La política en "ficción"

House of Cards (2013 - Temp. 1)

Dos minutos bastaron para entender el personaje, el tono, la técnica y la manipulación de la palabra detrás de los actos. Dos minutos de un primer capítulo que no se olvidan, aunque la avalancha de emociones se arremolina entre diálogos densos y situaciones políticas complejas. House of Cards es una apuesta de Netflix por lo alto, que logra reunir a destacados del momento para dar origen a una serie que marca diferencia y plantea interrogantes entre esa delgada línea ficción-realidad.

 

Joel Schumacher, la actriz protagónica Robin Wright, Jodie Foster son algunos de los nombres de directores de capítulo. David Fincher, el actor Kevin Spacey, Michael Dobbs y Beau Willimon entre los productores ejecutivos, guionistas y/o directores. Un grupo de nombres que más allá de la farándula que puedan atraer, son artistas contemporáneos que se destacan en el cine y migran en este experimento hacia la televisión. No es algo nuevo, pero parte de la diferencia con otras series es precisamente ese cuidado, la narrativa y la profundidad expresiva que se logra con cada capítulo. 

La fórmula de B. Willimon ya se había visto en estas tramas políticas (Ver: Lejos del Galán – The Ides of March) y M. Dobbs en varias series de arrevesados intríngulis. Sumados a los otros más destacados, hace una fórmula ganadora.

 

La ambición de un político, la ceguera del poder, la manipulación sin escrúpulos; todos reunidos en un mismo personaje: Francis Underwood, acompañado por su esposa y no menos tramadora, Claire. Una pareja que nos deja perplejos rompiendo esquemas, donde la infidelidad es solo un camino consensuado para un objetivo en común, los medios de comunicación son una veleta que hay que saber encausar, donde el sexo es poder, la intimidación es el diario relacionamiento y la verdad pareciera no existir.
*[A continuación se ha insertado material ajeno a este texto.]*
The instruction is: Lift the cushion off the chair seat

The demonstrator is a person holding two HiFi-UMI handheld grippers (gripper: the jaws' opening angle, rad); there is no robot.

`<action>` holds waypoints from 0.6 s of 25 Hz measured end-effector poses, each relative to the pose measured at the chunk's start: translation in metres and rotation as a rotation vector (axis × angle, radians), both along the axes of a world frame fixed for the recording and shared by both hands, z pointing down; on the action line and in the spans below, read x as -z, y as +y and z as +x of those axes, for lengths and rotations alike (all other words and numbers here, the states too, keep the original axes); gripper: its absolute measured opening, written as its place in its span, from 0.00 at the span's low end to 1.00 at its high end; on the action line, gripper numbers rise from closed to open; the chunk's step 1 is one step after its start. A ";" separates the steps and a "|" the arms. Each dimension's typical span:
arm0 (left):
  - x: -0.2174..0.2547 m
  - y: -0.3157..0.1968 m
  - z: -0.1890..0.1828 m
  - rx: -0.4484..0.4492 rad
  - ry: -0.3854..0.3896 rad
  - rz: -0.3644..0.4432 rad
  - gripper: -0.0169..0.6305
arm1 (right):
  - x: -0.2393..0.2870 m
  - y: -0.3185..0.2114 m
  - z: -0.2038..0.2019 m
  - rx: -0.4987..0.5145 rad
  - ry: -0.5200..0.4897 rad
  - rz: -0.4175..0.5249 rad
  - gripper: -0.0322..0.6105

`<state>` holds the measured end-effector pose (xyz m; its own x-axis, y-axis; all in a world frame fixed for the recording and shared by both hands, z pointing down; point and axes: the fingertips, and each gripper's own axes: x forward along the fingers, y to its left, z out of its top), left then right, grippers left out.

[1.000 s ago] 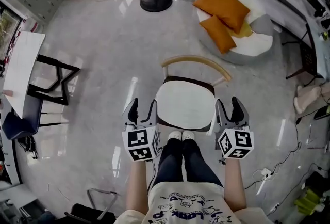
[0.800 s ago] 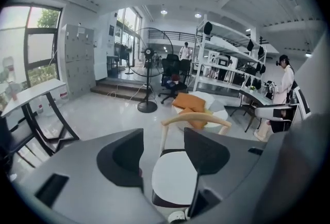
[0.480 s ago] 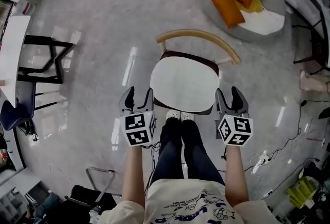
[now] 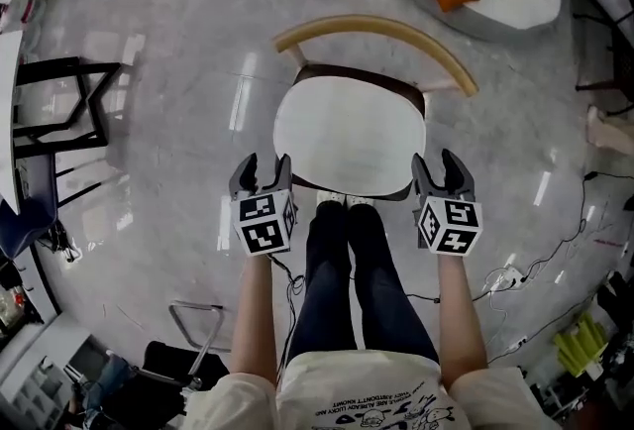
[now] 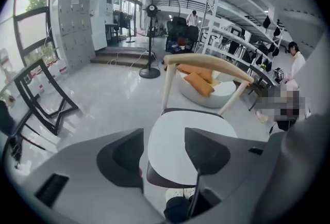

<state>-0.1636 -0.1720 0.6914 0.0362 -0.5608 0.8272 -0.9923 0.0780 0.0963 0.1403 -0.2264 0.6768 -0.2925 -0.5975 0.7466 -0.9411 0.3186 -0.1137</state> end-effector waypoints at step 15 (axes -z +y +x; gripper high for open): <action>-0.147 0.002 -0.001 -0.005 0.040 -0.209 0.42 | -0.149 0.005 0.028 -0.028 0.037 -0.182 0.46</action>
<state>-0.1642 -0.1702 0.8386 0.0737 -0.3767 0.9234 -0.9885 0.0951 0.1177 0.1682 -0.2209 0.8257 -0.2476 -0.4596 0.8529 -0.9540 0.2694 -0.1318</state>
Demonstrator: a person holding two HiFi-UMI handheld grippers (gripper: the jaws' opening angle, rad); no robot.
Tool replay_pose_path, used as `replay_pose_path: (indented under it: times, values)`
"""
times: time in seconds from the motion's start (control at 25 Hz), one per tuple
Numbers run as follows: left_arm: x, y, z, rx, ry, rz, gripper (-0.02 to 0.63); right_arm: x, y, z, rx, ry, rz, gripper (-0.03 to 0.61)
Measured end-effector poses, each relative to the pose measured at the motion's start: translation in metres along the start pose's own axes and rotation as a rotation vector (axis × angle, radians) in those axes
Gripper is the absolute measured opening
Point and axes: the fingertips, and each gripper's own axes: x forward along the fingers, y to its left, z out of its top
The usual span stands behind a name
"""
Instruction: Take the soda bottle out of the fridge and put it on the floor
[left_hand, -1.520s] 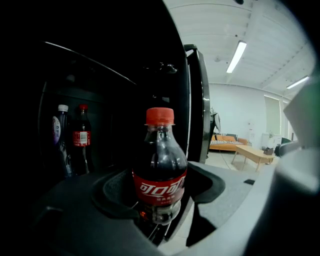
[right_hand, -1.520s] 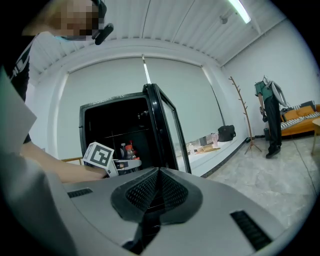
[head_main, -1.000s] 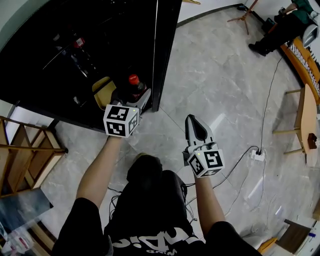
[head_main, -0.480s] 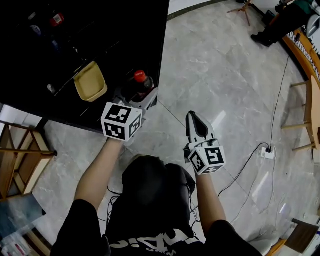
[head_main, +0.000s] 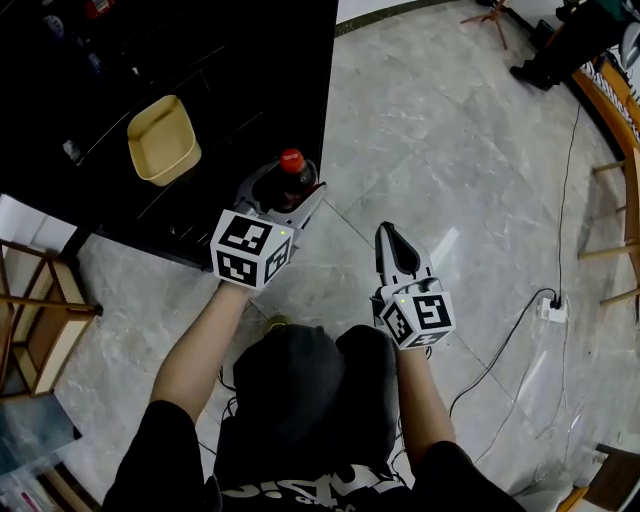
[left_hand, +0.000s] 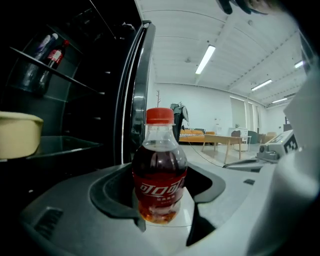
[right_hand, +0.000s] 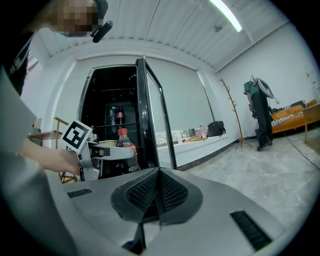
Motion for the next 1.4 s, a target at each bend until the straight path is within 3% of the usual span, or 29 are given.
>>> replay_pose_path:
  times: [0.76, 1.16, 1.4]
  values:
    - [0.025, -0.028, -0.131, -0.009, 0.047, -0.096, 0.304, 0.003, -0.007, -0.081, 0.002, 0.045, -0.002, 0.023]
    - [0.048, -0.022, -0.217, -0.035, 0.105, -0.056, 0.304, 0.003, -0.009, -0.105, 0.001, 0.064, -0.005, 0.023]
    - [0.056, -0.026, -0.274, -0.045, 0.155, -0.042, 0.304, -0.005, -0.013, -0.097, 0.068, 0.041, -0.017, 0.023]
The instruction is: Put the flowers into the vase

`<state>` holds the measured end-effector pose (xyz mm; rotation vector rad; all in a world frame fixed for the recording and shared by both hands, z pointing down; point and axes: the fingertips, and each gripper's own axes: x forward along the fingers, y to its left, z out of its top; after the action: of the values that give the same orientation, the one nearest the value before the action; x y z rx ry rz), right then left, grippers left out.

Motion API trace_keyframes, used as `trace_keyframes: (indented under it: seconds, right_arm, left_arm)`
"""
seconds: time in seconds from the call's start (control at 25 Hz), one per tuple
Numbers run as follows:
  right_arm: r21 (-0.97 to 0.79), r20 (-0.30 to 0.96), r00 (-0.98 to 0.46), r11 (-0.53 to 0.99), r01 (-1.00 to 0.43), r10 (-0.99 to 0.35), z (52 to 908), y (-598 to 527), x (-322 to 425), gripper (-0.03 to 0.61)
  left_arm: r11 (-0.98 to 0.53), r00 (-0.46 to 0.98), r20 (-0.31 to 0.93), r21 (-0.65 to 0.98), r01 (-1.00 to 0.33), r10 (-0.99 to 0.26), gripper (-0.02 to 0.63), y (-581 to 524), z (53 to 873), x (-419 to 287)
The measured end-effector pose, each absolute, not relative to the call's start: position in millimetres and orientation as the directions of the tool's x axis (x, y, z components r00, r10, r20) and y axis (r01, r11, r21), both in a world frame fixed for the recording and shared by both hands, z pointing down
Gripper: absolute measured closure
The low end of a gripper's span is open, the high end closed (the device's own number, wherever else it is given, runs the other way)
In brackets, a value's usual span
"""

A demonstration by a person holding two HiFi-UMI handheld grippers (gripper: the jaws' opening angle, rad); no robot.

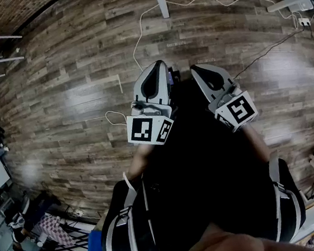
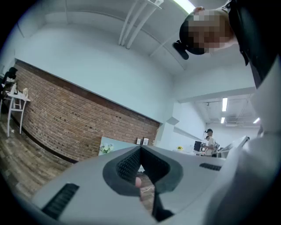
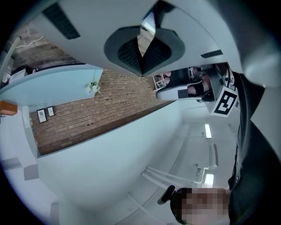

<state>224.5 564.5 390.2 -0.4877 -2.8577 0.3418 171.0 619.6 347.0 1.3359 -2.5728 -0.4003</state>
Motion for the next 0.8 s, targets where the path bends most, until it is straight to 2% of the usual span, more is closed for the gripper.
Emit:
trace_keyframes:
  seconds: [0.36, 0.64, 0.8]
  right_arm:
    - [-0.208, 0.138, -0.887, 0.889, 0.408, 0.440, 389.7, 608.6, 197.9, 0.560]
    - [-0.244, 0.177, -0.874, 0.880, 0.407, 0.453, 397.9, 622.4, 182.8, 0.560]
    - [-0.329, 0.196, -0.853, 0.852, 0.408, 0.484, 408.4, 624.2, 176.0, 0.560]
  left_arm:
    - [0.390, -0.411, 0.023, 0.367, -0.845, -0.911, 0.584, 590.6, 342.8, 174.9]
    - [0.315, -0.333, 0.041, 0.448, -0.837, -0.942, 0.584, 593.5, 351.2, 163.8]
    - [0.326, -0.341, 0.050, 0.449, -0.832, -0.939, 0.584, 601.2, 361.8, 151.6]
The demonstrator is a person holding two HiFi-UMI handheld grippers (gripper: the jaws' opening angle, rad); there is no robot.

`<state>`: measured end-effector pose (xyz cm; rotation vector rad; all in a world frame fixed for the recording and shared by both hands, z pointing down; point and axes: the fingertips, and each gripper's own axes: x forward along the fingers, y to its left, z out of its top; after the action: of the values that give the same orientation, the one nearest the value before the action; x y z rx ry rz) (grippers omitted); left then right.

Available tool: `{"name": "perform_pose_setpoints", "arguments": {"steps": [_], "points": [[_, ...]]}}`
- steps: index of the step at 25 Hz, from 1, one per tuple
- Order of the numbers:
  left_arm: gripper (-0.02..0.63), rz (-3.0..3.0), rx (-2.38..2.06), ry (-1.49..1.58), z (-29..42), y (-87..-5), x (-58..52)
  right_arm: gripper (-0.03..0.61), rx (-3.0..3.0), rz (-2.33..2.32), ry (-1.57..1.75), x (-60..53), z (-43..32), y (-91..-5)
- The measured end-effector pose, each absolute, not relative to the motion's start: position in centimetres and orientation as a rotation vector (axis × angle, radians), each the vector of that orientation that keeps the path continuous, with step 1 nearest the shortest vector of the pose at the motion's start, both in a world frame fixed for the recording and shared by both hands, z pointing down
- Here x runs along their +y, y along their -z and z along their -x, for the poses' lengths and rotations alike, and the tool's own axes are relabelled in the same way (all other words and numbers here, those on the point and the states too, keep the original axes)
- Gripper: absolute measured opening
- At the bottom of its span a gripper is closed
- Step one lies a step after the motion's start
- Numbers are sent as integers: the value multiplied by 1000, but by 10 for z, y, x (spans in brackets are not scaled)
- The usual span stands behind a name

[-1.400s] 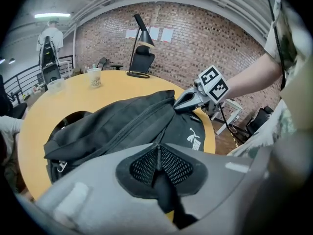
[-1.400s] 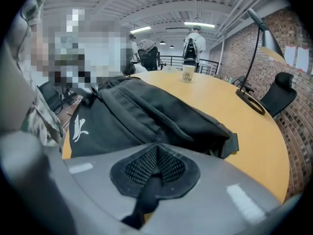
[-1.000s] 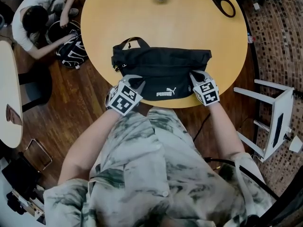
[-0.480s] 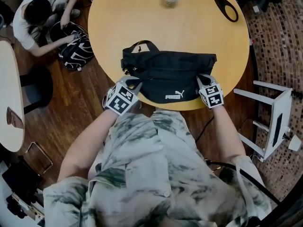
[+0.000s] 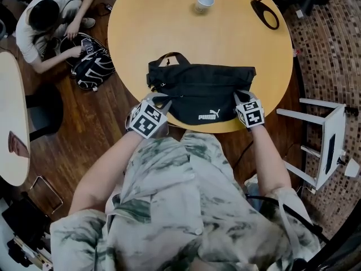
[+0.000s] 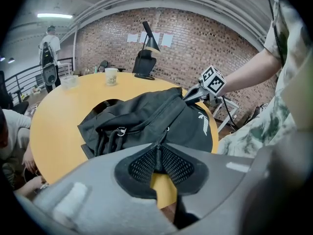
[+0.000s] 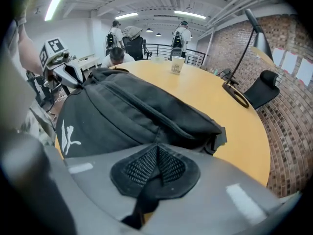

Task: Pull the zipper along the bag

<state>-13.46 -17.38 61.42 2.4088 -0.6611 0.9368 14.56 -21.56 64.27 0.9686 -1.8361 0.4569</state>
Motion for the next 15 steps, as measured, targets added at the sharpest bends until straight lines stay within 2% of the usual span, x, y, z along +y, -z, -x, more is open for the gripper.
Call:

El resumen de una primera temporada que sorprende por lo vil y pocos recatos que tiene para plantear una visión sobre la política moderna.

 

 

 

 

 

 

 

 

 

Siempre el cine es quien ha llevado la batuta para las confrontaciones en la naturaleza humana. La televisión es diferente, una vía de escape a la rutina y un entretenimiento con ínfulas de educación y cultura. Ver House of Cards confirma la tendencia de la última década de personajes del cine migrando a la televisión, sintiéndose más cómodos con la exploración a profundidad de los personajes y sus contextos, enmarañando las subtramas y dando ese toque de reflexión en la pequeña pantalla. House of Cards es cínica y se burla de la buena voluntad de los espectadores, de esos que todavía creemos en política y de los que la destruyen, porque a la final no hay ganadores, solo un vacío ante la ley del más fuerte. Una serie para deleitarse en los extremos de la mezquindad política.

¿Hasta qué punto las manos de un político se enlodan para atrapar sus fines? Si bien es una pregunta que se puede enmarcar en cualquier realidad política de cualquier país, acá es solo para la ficción, o cabría decir “ficción”. Una trama que demuestra el dominio por las dinámicas propias del gobierno estadounidense, pero que todo ese marco de la Casa Blanca es solo una disculpa para aventurarse a narrar a un villano, un hombre sin escrúpulos que con ese toque personal de D. Fincher de hablar a la cámara, se convierte en una voz del subconciente de cada espectador para llevarlo al límite de las decisiones. Es inconcebible pensar que como espectador se sufre por las victorias pasadas por mentiras y sangre. Pero igual, se disfrutan.

Es inconcebible pensar que como espectador se sufre por las victorias pasadas por mentiras y sangre. Pero igual, se disfrutan.